A random walk is a mathematical concept where random steps are performed repeatedly. Each step consist of adding a random number the the current cumulative sum of all previous steps. Variants of the random walk allow the random numbers to be units (-1 or 1), floating points, limited within a range, and/or taken from a distribution.
Several stochastic processes can be modeled through a random walk, notably processes seen in nature. We will simulate a handful of random walks and get a hang of vectorized computing and simple plotting in the process.
The pyplot
is an interface to many plotting facilities in matplotlib
.
For now do not worry about the %matplotlib inline
line.
import numpy as np
import matplotlib.pyplot as plt
%matplotlib inline
plt.style.use('seaborn-talk')
We generate a simple random walk by generating random numbers and summing them.
rng = np.random.RandomState(42)
steps = 1024
numbers = rng.randint(-9, 10, steps)
sums = numbers.cumsum()
plt.figure(figsize=(14, 6))
plt.plot(sums);
What we did is a loop without actually writing a loop: an aggregation. Yet, we can do better. If we generate a matrix of random numbers we can sum across columns, and build several random walks at once.
rng = np.random.RandomState(42)
steps = 1024
runs = 32
numbers = rng.randint(-9, 10, (runs, steps))
sums = numbers.cumsum(axis=1)
plt.figure(figsize=(14, 6))
plt.plot(sums.T);
That was a lot to take in, slow down. Let's reduce the number of steps and walks and do an in-deep look at every piece of that code.
rng = np.random.RandomState(42)
steps = 6
runs = 3
numbers = rng.randint(-9, 10, (runs, steps))
numbers
We have three sets of random numbers, three rows in a matrix.
sums = numbers.cumsum(axis=1)
sums
axis=1
means: perform the aggregation across columns.

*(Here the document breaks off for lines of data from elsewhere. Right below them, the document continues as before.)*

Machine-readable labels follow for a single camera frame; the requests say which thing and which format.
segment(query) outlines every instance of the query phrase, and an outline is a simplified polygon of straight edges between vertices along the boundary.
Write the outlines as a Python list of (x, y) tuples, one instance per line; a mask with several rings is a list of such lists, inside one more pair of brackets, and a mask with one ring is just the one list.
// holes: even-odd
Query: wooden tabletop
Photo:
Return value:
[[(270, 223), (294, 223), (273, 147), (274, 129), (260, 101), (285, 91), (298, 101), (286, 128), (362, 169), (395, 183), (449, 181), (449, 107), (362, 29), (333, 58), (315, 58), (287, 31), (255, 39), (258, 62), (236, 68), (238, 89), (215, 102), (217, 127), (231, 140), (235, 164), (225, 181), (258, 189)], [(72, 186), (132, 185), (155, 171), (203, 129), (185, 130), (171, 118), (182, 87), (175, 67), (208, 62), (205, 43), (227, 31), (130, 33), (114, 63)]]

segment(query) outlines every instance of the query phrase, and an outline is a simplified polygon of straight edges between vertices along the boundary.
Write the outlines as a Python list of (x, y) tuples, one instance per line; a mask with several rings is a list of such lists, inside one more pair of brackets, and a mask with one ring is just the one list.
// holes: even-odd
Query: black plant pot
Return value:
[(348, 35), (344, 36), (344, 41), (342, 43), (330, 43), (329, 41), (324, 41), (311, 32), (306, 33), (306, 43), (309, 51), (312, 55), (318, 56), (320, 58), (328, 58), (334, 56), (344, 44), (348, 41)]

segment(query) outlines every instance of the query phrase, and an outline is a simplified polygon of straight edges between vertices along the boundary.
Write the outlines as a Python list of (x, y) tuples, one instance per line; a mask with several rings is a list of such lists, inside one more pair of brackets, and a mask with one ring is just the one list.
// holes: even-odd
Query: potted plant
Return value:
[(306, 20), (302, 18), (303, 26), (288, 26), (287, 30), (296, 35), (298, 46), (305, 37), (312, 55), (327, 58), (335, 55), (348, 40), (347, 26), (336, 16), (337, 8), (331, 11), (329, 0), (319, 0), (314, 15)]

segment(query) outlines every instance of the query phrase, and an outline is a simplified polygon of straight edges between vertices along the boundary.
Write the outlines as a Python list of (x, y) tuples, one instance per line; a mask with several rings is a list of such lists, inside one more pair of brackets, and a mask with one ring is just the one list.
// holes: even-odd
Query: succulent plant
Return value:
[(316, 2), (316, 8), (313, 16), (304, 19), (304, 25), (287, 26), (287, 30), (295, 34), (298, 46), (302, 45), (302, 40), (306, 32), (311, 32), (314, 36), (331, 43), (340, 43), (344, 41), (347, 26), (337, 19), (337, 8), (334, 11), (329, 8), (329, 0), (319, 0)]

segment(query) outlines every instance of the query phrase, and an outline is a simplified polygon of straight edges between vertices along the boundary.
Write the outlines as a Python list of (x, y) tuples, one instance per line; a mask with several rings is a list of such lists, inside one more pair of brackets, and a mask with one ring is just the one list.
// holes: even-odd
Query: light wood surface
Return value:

Therefore we performed a cumulative sum inside each row,
we now have three random walks inside each row.
sums.T
The plotting engine understands columns as separate functions,
therefore we need to transpose (.T
) the matrix for plotting.
We only need to call plt.figure
to parametrize the image, in this case its size, in inches.
The default size of the image is 5 by 5 inches, which is quite small for most uses.
Note: The notebook main area uses a resolution of 72 DPI (dots per inch). Which means that its width resolution of 14-15 inches is just around 1024 pixels. Any image bigger than that (in pixels or inches) will be scaled down, and its aspect ratio adapted accordingly.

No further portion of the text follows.